На обратном пути в санаторий он заметил у дерева какую-то тень, и тень эта шевельнулась. Майа приблизился и разглядел кавалерийские брюки и сапожки.

– Смотрите-ка, да это же ты! – раздался чей-то голос, но тон был сердитый.

Это оказался Пьерсон. Он стоял на коленях и портняжным метром озабоченно мерил землю. Рукава он засучил, руки у него были перепачканы в земле, а рядом лежала саперная лопатка.

– Я тебе не мешаю? – спросил Майа.

– Ничуть не мешаешь.

Майа присел, прислонился к дереву и закурил сигарету. Пьерсон вытащил из кармана черную записную книжечку, стянутую резинкой; с этой книжечкой он никогда не расставался.

– Зажги спичку, ладно?

Снова в темноте вспыхнул огонек. Пьерсон записал что-то в своем блокноте, щелкнул резинкой, спрятал блокнот в карман.

– Не туши.

Он тоже закурил сигарету и сел рядом с Майа. Какая же тишь и благодать стояла кругом! В нескольких метрах от них горбатилась дюна. А справа, под деревом, зияла недорытая траншея.

– Скажи, – спросил Пьерсон, – почему ты вечно таскаешь с собой револьвер?
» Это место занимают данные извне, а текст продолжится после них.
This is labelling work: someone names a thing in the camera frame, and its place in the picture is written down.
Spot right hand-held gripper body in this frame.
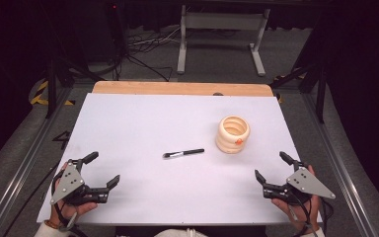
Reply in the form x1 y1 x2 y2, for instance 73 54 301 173
262 159 337 205

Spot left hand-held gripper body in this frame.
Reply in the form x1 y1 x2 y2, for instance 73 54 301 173
49 158 112 206

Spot cream ribbed holder cup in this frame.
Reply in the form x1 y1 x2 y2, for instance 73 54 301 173
214 115 252 155

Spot black makeup brush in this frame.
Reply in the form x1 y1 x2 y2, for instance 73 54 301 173
162 148 206 160

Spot person's right hand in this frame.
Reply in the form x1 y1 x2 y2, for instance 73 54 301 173
270 164 322 233

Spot person's left hand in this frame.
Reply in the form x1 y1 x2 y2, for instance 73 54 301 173
49 162 99 229

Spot yellow black floor tape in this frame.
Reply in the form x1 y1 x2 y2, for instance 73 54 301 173
29 80 77 107

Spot person's white clothing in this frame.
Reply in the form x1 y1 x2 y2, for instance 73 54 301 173
153 227 209 237

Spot black tower with red light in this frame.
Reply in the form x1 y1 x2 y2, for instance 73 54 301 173
106 1 130 57

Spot grey metal stand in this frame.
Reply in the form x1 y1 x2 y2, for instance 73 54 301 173
176 4 271 78

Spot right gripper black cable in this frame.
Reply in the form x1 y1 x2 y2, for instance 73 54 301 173
287 192 336 237

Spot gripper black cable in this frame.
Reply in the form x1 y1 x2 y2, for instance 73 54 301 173
287 192 336 237
50 171 90 237

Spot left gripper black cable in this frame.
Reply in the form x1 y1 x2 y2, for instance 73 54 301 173
50 171 90 237

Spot aluminium floor rail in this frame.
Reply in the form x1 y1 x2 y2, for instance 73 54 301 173
0 86 74 237
300 92 379 237

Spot orange bead bracelet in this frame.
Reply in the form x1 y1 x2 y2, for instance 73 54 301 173
43 219 61 230

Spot bundle of floor cables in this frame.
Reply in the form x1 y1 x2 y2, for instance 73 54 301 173
127 26 183 54

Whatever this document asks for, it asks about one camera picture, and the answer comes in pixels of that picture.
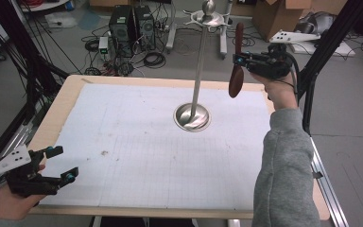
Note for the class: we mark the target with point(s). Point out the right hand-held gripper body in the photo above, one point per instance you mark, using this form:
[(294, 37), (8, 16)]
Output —
[(274, 64)]

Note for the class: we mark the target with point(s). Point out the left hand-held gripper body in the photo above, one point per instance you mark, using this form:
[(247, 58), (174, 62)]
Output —
[(25, 183)]

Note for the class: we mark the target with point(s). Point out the brown wooden spoon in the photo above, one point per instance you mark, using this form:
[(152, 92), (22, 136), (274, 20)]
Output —
[(235, 82)]

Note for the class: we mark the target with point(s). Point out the steel utensil stand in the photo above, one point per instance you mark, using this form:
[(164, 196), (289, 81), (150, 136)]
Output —
[(198, 82)]

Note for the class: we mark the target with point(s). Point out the person's left hand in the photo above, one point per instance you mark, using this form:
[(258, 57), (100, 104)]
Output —
[(11, 205)]

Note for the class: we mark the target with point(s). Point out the person's right hand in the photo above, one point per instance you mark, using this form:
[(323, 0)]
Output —
[(280, 93)]

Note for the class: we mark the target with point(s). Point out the grey metal stand legs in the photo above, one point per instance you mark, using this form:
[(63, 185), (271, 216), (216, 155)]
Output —
[(223, 41)]

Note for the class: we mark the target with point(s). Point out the large cardboard box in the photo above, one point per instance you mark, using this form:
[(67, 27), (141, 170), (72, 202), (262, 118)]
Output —
[(277, 17)]

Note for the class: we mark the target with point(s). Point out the white flat board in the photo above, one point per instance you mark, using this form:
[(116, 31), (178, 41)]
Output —
[(331, 48)]

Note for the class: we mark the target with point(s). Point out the grey rounded appliance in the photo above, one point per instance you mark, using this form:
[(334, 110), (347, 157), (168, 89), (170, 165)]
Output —
[(319, 22)]

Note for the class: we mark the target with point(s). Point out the white grid mat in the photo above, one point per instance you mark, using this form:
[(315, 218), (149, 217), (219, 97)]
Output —
[(132, 142)]

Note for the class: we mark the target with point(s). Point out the black computer tower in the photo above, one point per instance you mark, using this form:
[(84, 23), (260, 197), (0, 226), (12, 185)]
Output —
[(121, 30), (145, 28)]

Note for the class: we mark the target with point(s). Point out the small white device green display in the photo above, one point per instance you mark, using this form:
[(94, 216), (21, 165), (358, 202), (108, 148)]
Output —
[(103, 47)]

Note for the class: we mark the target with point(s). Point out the black clip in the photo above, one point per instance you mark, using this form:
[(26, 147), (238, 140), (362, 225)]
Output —
[(317, 175)]

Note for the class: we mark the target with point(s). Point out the white round table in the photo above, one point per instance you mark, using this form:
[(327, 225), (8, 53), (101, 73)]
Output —
[(44, 4)]

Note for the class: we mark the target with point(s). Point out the aluminium rail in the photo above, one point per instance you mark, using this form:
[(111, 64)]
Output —
[(19, 138), (327, 189)]

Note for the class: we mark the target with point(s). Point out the black metal frame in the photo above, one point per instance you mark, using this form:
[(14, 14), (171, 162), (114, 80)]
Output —
[(28, 63), (324, 47)]

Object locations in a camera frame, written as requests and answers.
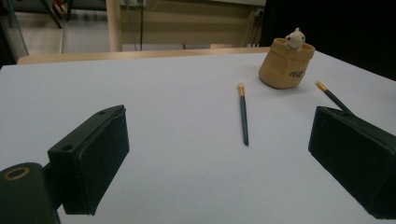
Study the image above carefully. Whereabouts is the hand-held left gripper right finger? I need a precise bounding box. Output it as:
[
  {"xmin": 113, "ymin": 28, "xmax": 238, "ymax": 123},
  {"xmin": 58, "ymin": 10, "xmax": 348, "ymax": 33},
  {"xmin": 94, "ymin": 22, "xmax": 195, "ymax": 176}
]
[{"xmin": 307, "ymin": 105, "xmax": 396, "ymax": 220}]

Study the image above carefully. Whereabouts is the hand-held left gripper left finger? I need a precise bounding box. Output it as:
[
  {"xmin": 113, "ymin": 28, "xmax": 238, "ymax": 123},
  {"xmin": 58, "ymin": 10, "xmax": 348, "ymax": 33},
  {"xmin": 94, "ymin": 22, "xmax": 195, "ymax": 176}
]
[{"xmin": 47, "ymin": 105, "xmax": 131, "ymax": 217}]

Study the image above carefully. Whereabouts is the dark blue pencil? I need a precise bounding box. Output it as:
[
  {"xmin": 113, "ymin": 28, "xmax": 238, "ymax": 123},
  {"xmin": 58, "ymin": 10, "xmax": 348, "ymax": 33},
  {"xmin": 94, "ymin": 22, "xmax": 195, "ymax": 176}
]
[{"xmin": 315, "ymin": 80, "xmax": 355, "ymax": 116}]

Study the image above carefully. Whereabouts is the tan fabric pen holder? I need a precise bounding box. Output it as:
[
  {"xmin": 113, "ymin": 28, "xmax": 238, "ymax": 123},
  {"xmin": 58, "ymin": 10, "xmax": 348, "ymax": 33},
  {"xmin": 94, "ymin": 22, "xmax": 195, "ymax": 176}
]
[{"xmin": 258, "ymin": 37, "xmax": 316, "ymax": 91}]

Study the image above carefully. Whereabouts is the dark-handled brush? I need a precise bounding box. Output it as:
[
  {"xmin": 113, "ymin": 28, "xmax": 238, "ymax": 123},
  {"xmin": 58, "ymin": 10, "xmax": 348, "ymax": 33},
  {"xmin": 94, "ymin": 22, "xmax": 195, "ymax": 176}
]
[{"xmin": 237, "ymin": 82, "xmax": 250, "ymax": 147}]

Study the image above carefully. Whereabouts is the wooden table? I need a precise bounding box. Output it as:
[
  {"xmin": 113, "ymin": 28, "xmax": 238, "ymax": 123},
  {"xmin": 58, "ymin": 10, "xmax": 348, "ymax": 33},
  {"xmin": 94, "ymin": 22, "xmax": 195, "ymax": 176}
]
[{"xmin": 17, "ymin": 46, "xmax": 271, "ymax": 65}]

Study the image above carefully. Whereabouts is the white table board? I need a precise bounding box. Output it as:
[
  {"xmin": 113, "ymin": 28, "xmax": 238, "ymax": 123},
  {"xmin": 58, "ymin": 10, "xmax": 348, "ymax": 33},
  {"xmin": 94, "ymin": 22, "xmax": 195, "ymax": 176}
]
[{"xmin": 0, "ymin": 50, "xmax": 396, "ymax": 224}]

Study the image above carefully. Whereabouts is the black curtain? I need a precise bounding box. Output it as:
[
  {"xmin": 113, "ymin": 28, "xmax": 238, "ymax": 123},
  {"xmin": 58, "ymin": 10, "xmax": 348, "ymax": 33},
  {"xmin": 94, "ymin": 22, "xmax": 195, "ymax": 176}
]
[{"xmin": 260, "ymin": 0, "xmax": 396, "ymax": 82}]

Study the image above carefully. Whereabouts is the small white plush toy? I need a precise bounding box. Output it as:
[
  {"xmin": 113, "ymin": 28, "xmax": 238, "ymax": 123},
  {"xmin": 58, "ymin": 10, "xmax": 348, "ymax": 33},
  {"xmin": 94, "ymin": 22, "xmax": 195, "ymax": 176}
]
[{"xmin": 284, "ymin": 27, "xmax": 306, "ymax": 52}]

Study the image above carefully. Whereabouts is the black metal stand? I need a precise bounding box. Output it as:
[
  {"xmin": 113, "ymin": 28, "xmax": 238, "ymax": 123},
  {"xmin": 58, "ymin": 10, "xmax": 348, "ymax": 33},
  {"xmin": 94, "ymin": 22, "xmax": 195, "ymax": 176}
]
[{"xmin": 39, "ymin": 0, "xmax": 75, "ymax": 30}]

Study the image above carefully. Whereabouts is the light wooden desk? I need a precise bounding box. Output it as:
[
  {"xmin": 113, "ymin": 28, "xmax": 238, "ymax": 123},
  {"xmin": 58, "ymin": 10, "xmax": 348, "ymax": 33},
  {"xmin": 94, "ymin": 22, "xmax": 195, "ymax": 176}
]
[{"xmin": 106, "ymin": 0, "xmax": 267, "ymax": 53}]

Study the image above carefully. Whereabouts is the black hanging cable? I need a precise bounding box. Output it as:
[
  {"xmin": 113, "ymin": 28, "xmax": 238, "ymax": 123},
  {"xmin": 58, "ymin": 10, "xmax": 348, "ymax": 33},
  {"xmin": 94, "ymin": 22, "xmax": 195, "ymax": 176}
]
[{"xmin": 138, "ymin": 0, "xmax": 145, "ymax": 51}]

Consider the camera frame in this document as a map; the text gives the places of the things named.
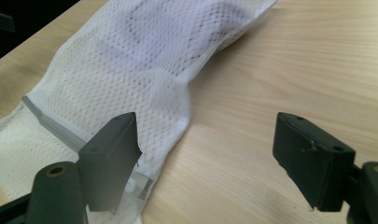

Фрицев здесь нету.

– Чтобы покончить с собой.

– Покончить с собой?

– В том случае, если меня смертельно ранят и страдания станут непереносимыми…

– А-а, – протянул Пьерсон.

– Это тебя шокирует?

– В устах неверующего нисколько.

– Я ведь не так уж боюсь смерти, – сказал Майа, помолчав. – Боюсь физических страданий.

– А как ты узнаешь, смертельно тебя ранили или нет?

– Узнаю.

– Возможно, я ошибаюсь, но, по-моему, в таких случаях у человека даже не хватает энергии себя убить.

– У меня хватит.

– Не понимаю, как ты можешь быть в этом так уверен?

– Я много об этом думал, – сказал Майа. – И заранее приготовился.

– А если ты ошибешься? Если рана окажется не смертельной?

– Во всяком случае, я этого никогда не узнаю. В этом будет своя ирония – но уже не для меня.

– А я, – сказал Пьерсон, – я, как мне кажется, попытался бы перетерпеть любые страдания.

– Ну ты, понятно! Вы, христиане, чтите страдание!

– Вовсе мы не чтим, просто стараемся принять.

– Это одно и то же.

Сигарета потухла. Майа чиркнул спичкой. Робкий огонек осветил его лицо, и Пьерсон, глядя на Майа, уже в который раз, с первого дня их знакомства, с каким-то странным недоумением подумал, что Майа ужасно одинок. Почему это так – непонятно, необъяснимо, даже никаких реальных оснований так думать вроде бы нет. Майа тут, сидит с ним в темноте, бок о бок. Плечи их соприкасаются. И сигарету он прикурил всегдашним, обычным жестом. А завтра в столовке будет шутить с Александром, и остроты будут все те же. Будет поддразнивать Дьери за его "миллионы под рукой". И, однако, сразу будет видно, что он не весь с ними.

– В сущности, ты не первый весельчак.

– А-а, протянул Майа, – значит, ты считаешь, что есть основания для веселья? Впрочем, – добавил он, помолчав, – ты ошибаешься. До войны, напротив, я был вполне счастлив, По-моему, даже очень счастлив. До тридцать восьмого года, когда я понял, что эти гады готовятся, так сказать, творить Историю.

– Это ведь и твоя история тоже. И эпоха твоя. И ты не имеешь права отделять себя от твоей эпохи.

– Господи! – воскликнул Майа. – Да разве я отделяю… Меня отделило. Это все равно что сказать гомосексуалисту, не смей, мол, не любить женщин.

– Не понимаю.

– Чего же тут не понимать. И заметь, в сущности, большинство наших ребят думает точно так же. Поначалу они считают, что война – глупость несусветная. Потом мало-помалу она затягивает их, как футбольный матч или велогонки. Постепенно они влюбляются в нее. Ты пойми, ведь в конце концов это их, собственная, война. Подлинная, великая, единственная – раз ее ведут они. В сущности, эта война всей их жизни. Вот как в конце концов они начинают смотреть на войну. Я-то нет. Для меня лично эта война такая же, как и все те, что были до нее, и все те, что будут после нее. Нечто столь же абсурдное и лишенное всякого смысла, как хронологическая таблица в учебнике истории.

– Значит, ты пораженец?

Майа повернулся в его сторону, и Пьерсон разглядел в потемках, что он улыбается.

– Даже не то.

Он бросил сигарету, и, прежде чем потухнуть, огонек описал короткую светящуюся кривую.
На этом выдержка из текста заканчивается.